Cancerous tumors are masters of disguise that fly under the radar of the human immune system, hiding to evade capture while growing and wreaking havoc on their host's health. However, when oncolytic (cancer-killing) bacteria are injected into a tumor, the immune system is alerted to the invader and destroys it, simultaneously attacking the tumor.
While previous research from Johns Hopkins University is successfully completing clinical trials, University of Rhode Island College of Pharmacy Assistant Professor Kaitlin Dailey is expanding on that work to more specifically target tumors that are difficult or impossible to access, especially those associated with pancreatic cancer-one of the deadliest types.

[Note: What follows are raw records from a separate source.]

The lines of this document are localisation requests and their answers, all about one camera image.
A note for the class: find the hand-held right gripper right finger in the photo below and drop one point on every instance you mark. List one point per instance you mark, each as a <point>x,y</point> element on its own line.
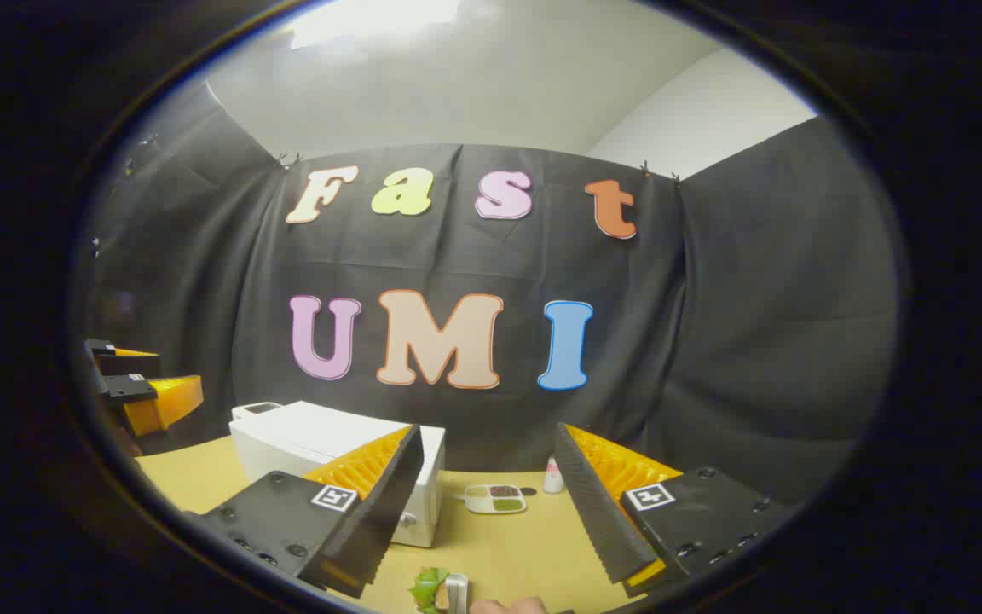
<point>597,512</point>

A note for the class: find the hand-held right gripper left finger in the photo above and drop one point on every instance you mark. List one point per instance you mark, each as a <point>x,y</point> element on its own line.
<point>380,520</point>

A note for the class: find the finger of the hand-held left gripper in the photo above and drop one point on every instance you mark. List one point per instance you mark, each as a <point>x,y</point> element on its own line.
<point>129,365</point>
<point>158,408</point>

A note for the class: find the lettuce sandwich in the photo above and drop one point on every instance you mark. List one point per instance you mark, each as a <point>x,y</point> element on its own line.
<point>427,588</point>

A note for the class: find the white microwave oven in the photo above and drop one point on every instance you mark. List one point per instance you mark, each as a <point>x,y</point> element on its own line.
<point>312,435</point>

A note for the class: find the small pink label bottle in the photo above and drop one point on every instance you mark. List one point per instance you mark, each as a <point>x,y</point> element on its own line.
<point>553,479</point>

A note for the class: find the white toaster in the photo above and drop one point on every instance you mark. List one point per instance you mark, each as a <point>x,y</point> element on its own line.
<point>254,409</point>

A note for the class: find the white divided seasoning dish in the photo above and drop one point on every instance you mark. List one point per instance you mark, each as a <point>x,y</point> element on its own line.
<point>495,499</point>

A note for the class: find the white rectangular tray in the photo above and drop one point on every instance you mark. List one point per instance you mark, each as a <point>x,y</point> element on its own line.
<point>457,594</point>

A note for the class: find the black backdrop cloth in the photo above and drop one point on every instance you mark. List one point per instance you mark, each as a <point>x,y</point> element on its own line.
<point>713,341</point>

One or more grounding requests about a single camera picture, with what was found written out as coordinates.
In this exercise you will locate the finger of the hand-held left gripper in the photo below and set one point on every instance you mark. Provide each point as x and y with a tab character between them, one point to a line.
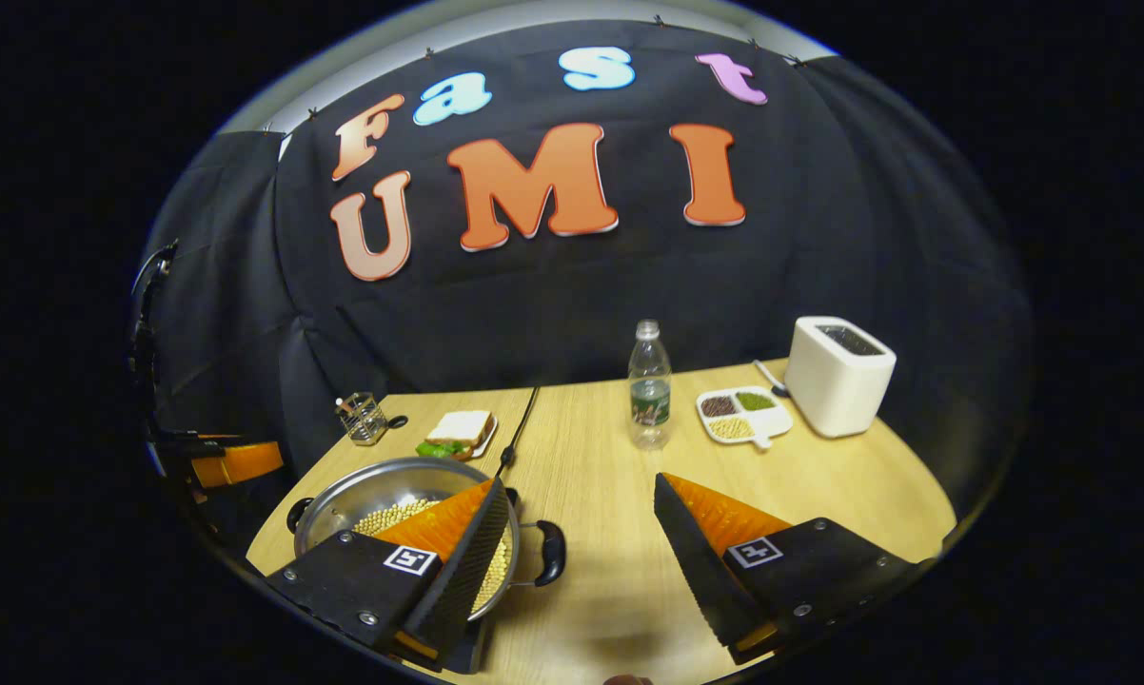
239	463

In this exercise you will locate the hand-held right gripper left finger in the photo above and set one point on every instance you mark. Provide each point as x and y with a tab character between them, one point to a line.
463	580

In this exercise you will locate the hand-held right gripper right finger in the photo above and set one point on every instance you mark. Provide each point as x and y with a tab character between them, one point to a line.
700	580

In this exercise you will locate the heap of soybeans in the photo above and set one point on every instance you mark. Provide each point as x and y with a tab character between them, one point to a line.
391	517

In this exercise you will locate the small metal mesh holder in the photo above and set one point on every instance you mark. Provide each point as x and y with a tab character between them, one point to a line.
363	423

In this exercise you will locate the small white plate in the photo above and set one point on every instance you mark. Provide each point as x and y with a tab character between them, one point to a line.
489	440

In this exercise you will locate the sandwich with lettuce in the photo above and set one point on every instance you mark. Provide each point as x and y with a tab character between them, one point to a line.
458	425

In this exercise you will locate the white divided tray with beans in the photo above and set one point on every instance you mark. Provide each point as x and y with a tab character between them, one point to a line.
772	419

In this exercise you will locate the clear plastic water bottle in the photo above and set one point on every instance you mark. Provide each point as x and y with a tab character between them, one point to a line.
649	400

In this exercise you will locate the white toaster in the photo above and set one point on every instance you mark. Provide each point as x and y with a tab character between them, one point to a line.
834	390

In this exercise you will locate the black backdrop cloth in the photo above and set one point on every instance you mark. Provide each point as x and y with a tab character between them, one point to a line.
819	238

Dailey's lab is working with the microorganism Clostridium novyi-NonToxic, reengineering the already non-toxic bacteria through a first-of-its-kind synthetic and engineering biology platform for targeted gene editing. Those edits allow the bacteria to be injected into the bloodstream without causing sepsis, giving it a chance to access hard-to-reach tumors, and even metastatic cancer, regardless of where the tumor is in the body.
"By using a bacteria as our therapeutic mechanism, we can re-prime the immune system so that not only are we able to directly target the tumor, but we've effectively vaccinated against reoccurrence," said Dailey, who is also an affiliate with the Legorreta Cancer Center at Brown University.
And if we can target and dose a tumor through intravenous inoculation, the opportunity is then on the table to target not only a primary tumor, but also metastasis. Even if we can't get our therapeutic into a metastasis, or if there's a tumor that is very early in development, we've retrained the immune system to recognize it as a tumor and can elicit destruction of that tumor at very early stages."
Kaitlin Dailey, Assistant Professor, College of Pharmacy, University of Rhode Island
Dailey has seen success in targeting pancreatic cancer in mice trials. The next step is to help the bacteria circulate through the blood without the immune system recognizing and killing it before it reaches the targeted tumor. She and her team of graduate and undergraduate students are working on a genetic engineering platform to modify the bacteria to cloak it from the immune system until it reaches its target.
"It's a really common pharmacy concept: How do we increase the amount of time that our therapeutic is in circulation," Dailey said. "We want to safely increase the circulation time and subsequently the amount of bacteria that gets to the tumor site. That's where we are focusing our efforts right now because that's the most direct way to increase therapeutic efficacy."
Dailey's innovative work on the development and clinical translation of Clostridium novyi-NonToxic as an oncolytic bacterium represents a transformative approach to treating metastatic cancers, including pancreatic cancer and other solid tumors, and exemplifies the potential of translational synthetic biology in oncology. After showing she can modify the bacteria and still maintain its anti-cancer capacities, she hopes to one day advance to human clinical trials.
"It might sound ridiculous, but I genuinely am trying to cure cancer. There are a lot of steps along the way, but they're all under the umbrella of patient impact," Dailey said, noting that in the past she assisted in autopsies on patients who died of cancer. "You know cancer is bad, but then you see that patients have no diaphragm left because the tumor has taken over their entire abdomen, that they have no liver left and it's made them cirrhotic. Nothing prepares you for those experiences. And that's my guiding light: It's for those people. I couldn't help them, but I might be able to help the next. Our lab's goal and our mission is to get therapeutics to patients in an effort to cure cancer."